Startschuss für den Neubau mit eine Haubitze

Geschäftsführer Werner Jaun beim Startschuss an der Haubitze. DO

Geschäftsführer Werner Jaun beim Startschuss an der Haubitze. DO

Der Startschuss für das neue Betriebsgebäude der Regionalen Betriebe Möriken-Wildegg/Niederlenz (RTB) fand buchstäblich mit einem Riesenknall statt. Peter Fischer, Besitzer des benachbarten Militärmuseums, hatte eine Haubitze zur Verfügung gestellt.

Als wichtigen Meilenstein in der Entwicklung der RTB bezeichnete Vorstandspräsident Hans Burger den Neubau, dessen Baubeginn für einmal nicht mit einem Spatenstich, sondern mit einem Startschuss erfolgte. Peter Fischer, Besitzer des benachbarten Militärmuseums, hatte für diesen Zweck eine Haubitze zur Verfügung gestellt.

Bei der Zusammenlegung der technischen Betriebe von Möriken-Wildegg und Niederlenz vor 10 Jahren wurden die bestehenden Gebäude übernommen. Bereits im Jahre 2006 wurde ein erster Anlauf zur Planung eines Neubaus genommen. Weil damals nicht sicher war, ob Lenzburg und Niederlenz fusionieren würden, wurde das Thema sistiert.

Nach sorgfältiger Abklärung von Miet- und Neubauvarianten entschied man sich für einen Neubau im Gebiet Hard. Die Abgeordnetenversammlung vom 6. November 2012 sprach dafür einen Kredit von 6,45 Mio. Franken. Das entsprechende Baugesuch wurde bewilligt, notabene ohne Einsprachen.

Funktionales Gebäude

«Beschränken aufs Notwendige» habe man sich auf Fahne geschrieben, erläuterte Jürg Hitz, Präsident der Baukommission und Vorstandsmitglied. Das zweistöckige Gebäude wird modular aufgebaut, um den Bedürfnissen der Zukunft Rechnung zu tragen.
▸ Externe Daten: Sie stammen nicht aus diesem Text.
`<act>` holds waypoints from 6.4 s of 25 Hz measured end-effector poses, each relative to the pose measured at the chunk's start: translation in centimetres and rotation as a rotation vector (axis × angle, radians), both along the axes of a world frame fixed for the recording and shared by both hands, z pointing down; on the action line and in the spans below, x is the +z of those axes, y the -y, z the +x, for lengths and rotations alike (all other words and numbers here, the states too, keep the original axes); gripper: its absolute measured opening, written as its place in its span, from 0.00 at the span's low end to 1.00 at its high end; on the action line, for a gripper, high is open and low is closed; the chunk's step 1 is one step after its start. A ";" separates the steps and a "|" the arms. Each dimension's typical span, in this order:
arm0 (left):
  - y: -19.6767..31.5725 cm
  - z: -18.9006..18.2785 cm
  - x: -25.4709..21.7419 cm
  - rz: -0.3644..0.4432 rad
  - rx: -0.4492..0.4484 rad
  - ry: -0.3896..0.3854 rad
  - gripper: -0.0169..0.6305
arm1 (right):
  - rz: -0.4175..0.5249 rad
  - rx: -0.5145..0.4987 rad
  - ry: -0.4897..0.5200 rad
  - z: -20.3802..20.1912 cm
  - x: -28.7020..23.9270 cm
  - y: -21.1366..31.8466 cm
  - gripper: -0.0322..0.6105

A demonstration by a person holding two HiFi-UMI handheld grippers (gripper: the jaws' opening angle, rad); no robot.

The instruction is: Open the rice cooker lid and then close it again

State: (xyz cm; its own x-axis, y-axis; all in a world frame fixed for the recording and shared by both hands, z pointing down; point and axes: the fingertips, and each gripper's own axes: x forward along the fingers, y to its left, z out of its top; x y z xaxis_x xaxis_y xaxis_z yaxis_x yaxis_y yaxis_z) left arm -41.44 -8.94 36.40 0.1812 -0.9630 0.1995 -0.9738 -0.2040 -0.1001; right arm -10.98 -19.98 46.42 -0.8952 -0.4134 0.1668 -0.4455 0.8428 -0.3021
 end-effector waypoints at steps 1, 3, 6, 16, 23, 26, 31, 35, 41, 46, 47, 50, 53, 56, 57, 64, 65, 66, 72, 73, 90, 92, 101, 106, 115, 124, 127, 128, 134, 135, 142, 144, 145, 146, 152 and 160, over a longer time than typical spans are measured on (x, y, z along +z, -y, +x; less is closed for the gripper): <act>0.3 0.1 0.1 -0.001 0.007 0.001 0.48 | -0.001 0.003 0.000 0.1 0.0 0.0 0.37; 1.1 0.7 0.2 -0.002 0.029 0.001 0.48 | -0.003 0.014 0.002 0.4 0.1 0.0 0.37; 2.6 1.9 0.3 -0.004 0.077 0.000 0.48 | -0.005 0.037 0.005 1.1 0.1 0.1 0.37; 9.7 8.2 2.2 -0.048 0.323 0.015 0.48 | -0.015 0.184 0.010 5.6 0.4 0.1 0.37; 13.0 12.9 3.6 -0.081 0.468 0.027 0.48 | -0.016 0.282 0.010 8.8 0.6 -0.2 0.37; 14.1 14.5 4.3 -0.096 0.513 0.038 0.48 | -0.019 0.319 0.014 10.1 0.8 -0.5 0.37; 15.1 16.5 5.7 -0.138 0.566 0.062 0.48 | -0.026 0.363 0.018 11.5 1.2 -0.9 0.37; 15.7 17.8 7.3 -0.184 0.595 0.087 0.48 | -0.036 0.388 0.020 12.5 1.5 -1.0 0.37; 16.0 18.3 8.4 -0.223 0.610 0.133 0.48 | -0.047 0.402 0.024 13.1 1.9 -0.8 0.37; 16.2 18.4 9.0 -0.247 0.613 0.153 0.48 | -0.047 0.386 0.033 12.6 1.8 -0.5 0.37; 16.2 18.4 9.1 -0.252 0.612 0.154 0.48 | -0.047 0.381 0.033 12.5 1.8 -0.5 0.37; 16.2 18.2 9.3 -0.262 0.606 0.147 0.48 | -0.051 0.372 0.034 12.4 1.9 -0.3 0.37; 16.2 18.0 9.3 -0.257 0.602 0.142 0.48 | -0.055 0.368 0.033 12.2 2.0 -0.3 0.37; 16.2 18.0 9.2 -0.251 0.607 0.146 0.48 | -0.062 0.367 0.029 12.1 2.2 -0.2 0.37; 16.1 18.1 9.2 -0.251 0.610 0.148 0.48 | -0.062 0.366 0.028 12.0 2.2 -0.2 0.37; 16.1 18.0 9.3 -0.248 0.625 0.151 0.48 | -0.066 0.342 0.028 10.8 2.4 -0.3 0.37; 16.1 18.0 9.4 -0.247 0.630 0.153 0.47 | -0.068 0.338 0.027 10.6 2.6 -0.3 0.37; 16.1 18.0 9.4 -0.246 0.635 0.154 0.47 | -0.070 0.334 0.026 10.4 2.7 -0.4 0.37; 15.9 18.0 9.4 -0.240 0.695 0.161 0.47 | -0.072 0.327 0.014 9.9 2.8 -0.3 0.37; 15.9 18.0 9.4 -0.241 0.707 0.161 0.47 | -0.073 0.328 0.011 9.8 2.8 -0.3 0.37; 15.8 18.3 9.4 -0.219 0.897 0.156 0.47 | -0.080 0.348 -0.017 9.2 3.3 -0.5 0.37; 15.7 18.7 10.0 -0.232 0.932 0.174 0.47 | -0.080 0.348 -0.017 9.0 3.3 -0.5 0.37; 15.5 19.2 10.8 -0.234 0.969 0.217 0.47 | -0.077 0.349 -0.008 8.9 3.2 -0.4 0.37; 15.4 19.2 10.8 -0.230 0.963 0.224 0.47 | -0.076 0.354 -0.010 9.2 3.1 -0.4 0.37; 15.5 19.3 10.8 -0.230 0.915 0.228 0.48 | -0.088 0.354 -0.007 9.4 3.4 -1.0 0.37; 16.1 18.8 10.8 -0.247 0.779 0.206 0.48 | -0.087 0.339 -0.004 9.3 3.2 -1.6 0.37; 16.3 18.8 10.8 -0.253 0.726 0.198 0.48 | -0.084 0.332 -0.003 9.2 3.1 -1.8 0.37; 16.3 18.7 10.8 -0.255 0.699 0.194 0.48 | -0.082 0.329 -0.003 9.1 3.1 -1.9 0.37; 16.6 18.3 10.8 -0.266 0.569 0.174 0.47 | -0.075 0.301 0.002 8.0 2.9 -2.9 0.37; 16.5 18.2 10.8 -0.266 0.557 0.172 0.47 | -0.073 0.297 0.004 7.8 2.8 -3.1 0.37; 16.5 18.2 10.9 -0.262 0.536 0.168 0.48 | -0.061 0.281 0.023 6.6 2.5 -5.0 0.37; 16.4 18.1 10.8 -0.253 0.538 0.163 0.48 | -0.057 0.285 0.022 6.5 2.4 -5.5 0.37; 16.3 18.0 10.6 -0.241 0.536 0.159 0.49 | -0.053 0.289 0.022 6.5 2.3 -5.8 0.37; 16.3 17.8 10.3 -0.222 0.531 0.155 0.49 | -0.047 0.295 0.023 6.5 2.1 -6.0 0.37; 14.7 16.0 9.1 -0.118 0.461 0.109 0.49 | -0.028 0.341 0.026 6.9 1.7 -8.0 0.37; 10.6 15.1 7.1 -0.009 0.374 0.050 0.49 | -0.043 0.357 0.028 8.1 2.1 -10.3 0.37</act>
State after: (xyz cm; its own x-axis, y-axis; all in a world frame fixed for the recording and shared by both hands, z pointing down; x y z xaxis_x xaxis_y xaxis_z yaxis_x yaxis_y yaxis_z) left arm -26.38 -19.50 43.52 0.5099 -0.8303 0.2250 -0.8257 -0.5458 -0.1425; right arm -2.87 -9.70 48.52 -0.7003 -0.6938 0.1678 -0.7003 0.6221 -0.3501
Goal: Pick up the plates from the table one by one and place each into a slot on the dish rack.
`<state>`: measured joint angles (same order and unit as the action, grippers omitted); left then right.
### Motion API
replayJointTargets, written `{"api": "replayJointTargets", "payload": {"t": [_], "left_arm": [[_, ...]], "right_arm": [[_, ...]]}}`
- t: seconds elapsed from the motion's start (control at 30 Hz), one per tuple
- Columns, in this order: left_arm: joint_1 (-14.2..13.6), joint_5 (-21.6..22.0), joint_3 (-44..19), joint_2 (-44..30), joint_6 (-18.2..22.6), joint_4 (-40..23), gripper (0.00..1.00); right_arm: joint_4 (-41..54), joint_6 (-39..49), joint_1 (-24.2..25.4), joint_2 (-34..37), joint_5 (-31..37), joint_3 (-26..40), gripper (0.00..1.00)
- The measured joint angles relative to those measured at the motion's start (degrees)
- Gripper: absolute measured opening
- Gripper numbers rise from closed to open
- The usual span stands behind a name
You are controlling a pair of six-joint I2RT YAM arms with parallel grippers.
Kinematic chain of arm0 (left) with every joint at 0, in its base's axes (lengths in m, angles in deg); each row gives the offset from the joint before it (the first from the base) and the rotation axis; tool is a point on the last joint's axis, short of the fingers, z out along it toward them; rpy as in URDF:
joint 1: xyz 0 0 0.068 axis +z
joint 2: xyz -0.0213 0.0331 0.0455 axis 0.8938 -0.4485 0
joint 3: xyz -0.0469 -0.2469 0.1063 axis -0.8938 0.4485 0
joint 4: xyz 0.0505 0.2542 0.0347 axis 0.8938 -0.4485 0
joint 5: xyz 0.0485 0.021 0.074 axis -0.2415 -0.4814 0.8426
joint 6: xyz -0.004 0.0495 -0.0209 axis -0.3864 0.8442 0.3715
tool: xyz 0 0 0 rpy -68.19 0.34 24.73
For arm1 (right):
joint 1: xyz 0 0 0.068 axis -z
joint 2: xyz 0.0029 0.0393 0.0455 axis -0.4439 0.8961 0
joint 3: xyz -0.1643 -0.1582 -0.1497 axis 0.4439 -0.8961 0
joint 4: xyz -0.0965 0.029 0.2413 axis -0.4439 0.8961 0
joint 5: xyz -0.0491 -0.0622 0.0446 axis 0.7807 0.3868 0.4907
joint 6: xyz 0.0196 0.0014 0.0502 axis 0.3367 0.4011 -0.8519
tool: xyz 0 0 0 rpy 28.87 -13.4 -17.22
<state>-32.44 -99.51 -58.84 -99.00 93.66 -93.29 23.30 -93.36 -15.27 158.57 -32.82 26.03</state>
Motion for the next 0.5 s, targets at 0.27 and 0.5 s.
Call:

Es enthält neben dem Bürotrakt mit Archiv eine kleine Werkstatt und einen grossen Lagerraum. Besonders freut man sich auf die Kundenparkplätze vor dem Gebäude, die bei den bisherigen Standorten fast völlig fehlten.

Wichtige Vorteile ortet Hitz nicht nur bei den modernen Arbeitsplätzen für die RTB-Crew, sondern auch beim Wegfallen der unnötigen Autofahrten zwischen den verschiedenen Standorten, der Straffung der Arbeitsabläufe und der Beheizung mit umweltfreundlicher Fernwärme.

Ausserdem sei auf dem Dach eine Photovoltaikanlage geplant. Wenn alles nach Plan verläuft, kann das neue Gebäude im Herbst 2014 bezogen werden. Darauf stiessen die RTB-Crew, die Nachbarn und das Architektenteam beim anschliessenden Apéro an.